» Task directions: Give back the data below exactly as it was given.

*** Data provided

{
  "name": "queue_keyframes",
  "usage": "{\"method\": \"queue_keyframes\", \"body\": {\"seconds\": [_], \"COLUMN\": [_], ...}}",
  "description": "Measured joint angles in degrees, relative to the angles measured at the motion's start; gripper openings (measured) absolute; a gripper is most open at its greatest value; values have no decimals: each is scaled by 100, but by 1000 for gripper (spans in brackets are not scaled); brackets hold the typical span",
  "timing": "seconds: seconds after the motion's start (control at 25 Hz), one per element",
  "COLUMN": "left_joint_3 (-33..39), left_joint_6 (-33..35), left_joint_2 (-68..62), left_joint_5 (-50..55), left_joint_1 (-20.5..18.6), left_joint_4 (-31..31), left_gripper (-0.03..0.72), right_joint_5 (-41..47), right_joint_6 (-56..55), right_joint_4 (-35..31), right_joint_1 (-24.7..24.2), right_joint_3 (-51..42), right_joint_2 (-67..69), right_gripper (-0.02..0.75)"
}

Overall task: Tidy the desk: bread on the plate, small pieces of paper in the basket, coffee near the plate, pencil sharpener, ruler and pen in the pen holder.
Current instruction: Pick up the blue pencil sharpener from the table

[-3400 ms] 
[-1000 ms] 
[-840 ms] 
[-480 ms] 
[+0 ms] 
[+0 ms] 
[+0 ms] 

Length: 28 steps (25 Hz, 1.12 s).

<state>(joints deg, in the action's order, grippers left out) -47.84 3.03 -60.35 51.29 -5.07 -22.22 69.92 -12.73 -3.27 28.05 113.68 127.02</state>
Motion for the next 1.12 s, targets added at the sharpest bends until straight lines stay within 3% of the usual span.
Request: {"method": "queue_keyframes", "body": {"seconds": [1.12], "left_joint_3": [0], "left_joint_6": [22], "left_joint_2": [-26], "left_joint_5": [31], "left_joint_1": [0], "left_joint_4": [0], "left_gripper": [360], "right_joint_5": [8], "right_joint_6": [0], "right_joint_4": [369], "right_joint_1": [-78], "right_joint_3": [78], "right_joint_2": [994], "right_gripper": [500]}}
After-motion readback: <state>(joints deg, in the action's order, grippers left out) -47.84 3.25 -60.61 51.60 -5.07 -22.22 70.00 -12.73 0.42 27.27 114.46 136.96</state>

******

» Task answer:
{
  "name": "queue_keyframes",
  "usage": "{\"method\": \"queue_keyframes\", \"body\": {\"seconds\": [_], \"COLUMN\": [_], ...}}",
  "description": "Measured joint angles in degrees, relative to the angles measured at the motion's start; gripper openings (measured) absolute; a gripper is most open at its greatest value; values have no decimals: each is scaled by 100, but by 1000 for gripper (spans in brackets are not scaled); brackets hold the typical span",
  "timing": "seconds: seconds after the motion's start (control at 25 Hz), one per element",
  "COLUMN": "left_joint_3 (-33..39), left_joint_6 (-33..35), left_joint_2 (-68..62), left_joint_5 (-50..55), left_joint_1 (-20.5..18.6), left_joint_4 (-31..31), left_gripper (-0.03..0.72), right_joint_5 (-41..47), right_joint_6 (-56..55), right_joint_4 (-35..31), right_joint_1 (-24.7..24.2), right_joint_3 (-51..42), right_joint_2 (-67..69), right_gripper (-0.02..0.75)"
}

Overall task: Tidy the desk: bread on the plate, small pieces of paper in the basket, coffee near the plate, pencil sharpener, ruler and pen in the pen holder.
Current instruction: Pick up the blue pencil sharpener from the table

[-3400 ms] 
[-1000 ms] 
[-840 ms] 
[-480 ms] 
[+0 ms] 
[+0 ms] 
[+0 ms] 

Length: 28 steps (25 Hz, 1.12 s).

<state>(joints deg, in the action's order, grippers left out) -47.84 3.03 -60.35 51.29 -5.07 -22.22 69.92 -12.73 -3.27 28.05 113.68 127.02</state>
Motion for the next 1.12 s, targets added at the sharpest bends until straight lines stay within 3% of the usual span.
Request: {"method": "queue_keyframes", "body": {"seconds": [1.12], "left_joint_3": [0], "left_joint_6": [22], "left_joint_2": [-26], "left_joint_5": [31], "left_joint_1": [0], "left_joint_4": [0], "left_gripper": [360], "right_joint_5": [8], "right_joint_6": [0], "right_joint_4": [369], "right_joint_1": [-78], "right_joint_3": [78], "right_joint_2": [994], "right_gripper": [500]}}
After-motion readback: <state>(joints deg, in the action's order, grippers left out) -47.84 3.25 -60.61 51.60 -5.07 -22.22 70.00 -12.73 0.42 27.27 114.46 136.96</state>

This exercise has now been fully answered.